箱庭の世界
これ、ベルの口調どうしようか。女言葉というか、最近のリベラルにわたくしついていけませぬわ。
「今日はいい天気。」
ベルは風に髪を揺らされながらそう呟いた。
晴れた空。雲一つない青色の空に中央の巨大な樹木が際立って見える。
「...住んでいた所って、巨大な木をくりぬいた場所だったんだ。」
「そう。昔.....ずいぶん昔に私の為に作ってくれた。私がここに満足してここから出ないように。」
「....ここから出ないように?ここに閉じ込められているのか。」
「そう。私はここから出てはいけない。私がいるから他の人は死ぬ。私がいるだけで死ぬ人が居る。
だから私はずっとここにいる。」
普段無表情なベルの顔にほんの少しだけ陰りが見えたような気がした。
「....なにを言っているんだ。現に俺はキミを前にして生きているじゃないか。詳しい状況は知らないけど、それだけは間違いないと思う。」
ちょっと説明が長かったかなと唯は思った。彼は長話をして怒らせたことがある。だから怒らせたかなと思いベルをちらっと見つめると、彼女は特段気にしてはなさそうだった。

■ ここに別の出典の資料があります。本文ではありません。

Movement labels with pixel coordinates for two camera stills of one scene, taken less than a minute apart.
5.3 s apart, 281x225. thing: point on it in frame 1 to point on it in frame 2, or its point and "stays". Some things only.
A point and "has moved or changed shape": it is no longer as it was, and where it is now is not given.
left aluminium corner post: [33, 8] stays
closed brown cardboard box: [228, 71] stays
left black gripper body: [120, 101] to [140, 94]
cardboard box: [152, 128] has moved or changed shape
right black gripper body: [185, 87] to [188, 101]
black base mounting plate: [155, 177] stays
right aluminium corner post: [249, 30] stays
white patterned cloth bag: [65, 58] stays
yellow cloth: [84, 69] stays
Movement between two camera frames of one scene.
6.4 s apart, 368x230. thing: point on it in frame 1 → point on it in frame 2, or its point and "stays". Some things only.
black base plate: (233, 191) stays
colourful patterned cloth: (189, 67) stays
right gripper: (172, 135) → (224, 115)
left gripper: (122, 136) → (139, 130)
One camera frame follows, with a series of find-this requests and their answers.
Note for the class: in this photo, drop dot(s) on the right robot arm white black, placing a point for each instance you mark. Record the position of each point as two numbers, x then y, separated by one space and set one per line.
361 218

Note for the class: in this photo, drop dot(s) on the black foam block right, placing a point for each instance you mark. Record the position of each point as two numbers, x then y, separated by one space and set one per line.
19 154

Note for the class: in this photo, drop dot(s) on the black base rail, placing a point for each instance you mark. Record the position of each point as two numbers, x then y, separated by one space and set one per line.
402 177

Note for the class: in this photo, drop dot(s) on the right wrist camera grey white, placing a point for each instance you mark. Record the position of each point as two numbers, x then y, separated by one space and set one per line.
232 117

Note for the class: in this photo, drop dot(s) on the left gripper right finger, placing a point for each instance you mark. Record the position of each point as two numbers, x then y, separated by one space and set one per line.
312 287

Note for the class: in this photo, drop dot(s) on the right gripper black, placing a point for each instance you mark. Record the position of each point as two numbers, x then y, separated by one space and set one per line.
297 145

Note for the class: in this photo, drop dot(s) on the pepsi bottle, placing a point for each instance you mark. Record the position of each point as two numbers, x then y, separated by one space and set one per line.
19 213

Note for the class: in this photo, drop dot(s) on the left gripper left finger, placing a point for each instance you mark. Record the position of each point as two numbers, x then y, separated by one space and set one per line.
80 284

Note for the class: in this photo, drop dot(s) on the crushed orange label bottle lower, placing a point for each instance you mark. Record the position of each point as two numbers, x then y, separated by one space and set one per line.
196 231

「そう、確かに。私、貴方が特別な存在なんじゃないかって思うときがある。」
「それは、どういう風に?」
唯はベルに好かれようといいリアクションをしようとした。
しかし、何をすればいいのか分からなかった。
「第一に、貴方がここに来れたことに、とてもびっくりしている。」
ベルは無表情で人差し指を唯にむけた。
「そ....そうか。」
唯は少し考え込むと、正直に話してみるかと思った。
「.....実は、俺は何でここに来たのか覚えていないんだ。俺が...。」
とここまで言って唯は我に返った。以前自分の話をするときに話しすぎといわれたことがある。自分で勝手に話し続けることは可能だが、相手の話したい事を聞くことが出来ない。相手は話したいのかもしれない。そう思うと、唯はベルに質問することにした。
「...いや、俺の事はどうでもいいんだ。それよりも今何処に向かっているんだ?」
「なに...?適当に回りを歩いているだけ。」
「周りって、もう結構歩いている気がするけど。」
唯たちは草原の中に居た。後ろ側にそびえたつ巨大な樹木。そして、今居る草むら。目の前には、木が生い茂る森林地帯が広がっていた。
「...ごめん。行き過ぎた。」
「...あぁ。まあなんかそんな気がしたよ。」
唯はほんのちょっと笑いながら、引き返そうとする
「...。私は」
「.....?」
ベルは立ち止まり、目のまえをじっと見つめた。目の前には何もないように見えた。
「....なんでもない。戻ろ?」
ベルは振り返ると相変わらず無表情で、来た道を引き返そうとする。
___まるで生気のない人形みたいで怖いな。と、初めて唯は美しい以外の感情をベルに向けた。
「...あ。あぁ。」
ベルの不穏な空気に口を挟めないまま、
唯は大人しくベルについていった。
後書きです。書いてて思ったけどヘタレ主人公です。